#### Data records
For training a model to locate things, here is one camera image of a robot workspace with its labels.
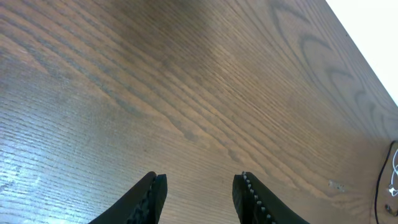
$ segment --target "white background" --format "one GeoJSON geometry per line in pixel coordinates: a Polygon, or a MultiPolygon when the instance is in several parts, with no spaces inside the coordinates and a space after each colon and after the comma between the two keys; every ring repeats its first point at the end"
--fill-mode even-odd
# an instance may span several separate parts
{"type": "Polygon", "coordinates": [[[398,105],[398,0],[326,0],[398,105]]]}

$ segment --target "white cable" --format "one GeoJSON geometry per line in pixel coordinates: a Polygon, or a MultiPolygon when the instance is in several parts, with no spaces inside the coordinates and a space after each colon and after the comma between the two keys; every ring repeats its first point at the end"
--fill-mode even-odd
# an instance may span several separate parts
{"type": "Polygon", "coordinates": [[[394,157],[392,158],[392,168],[394,169],[392,175],[391,175],[391,185],[389,186],[389,191],[393,197],[398,195],[398,190],[394,188],[394,175],[397,175],[398,177],[398,165],[396,165],[396,155],[397,155],[398,149],[396,150],[396,153],[394,153],[394,157]]]}

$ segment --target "wooden table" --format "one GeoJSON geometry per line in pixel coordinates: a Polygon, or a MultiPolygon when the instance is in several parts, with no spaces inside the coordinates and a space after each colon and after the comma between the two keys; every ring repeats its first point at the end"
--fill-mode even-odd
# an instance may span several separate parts
{"type": "Polygon", "coordinates": [[[238,223],[250,170],[310,223],[374,223],[398,108],[325,1],[0,4],[2,222],[87,223],[153,170],[161,223],[238,223]]]}

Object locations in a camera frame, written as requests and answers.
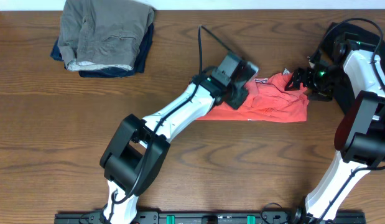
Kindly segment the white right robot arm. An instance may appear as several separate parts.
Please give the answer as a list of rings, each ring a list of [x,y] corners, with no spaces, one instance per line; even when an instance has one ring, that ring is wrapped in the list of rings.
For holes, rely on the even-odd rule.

#### Assigned task
Lines above with "camera" in them are the ones to copy.

#### Reply
For training a model to locate things, here is one camera image of a robot workspace with its labels.
Object locations in a camera frame, written as requests and answers.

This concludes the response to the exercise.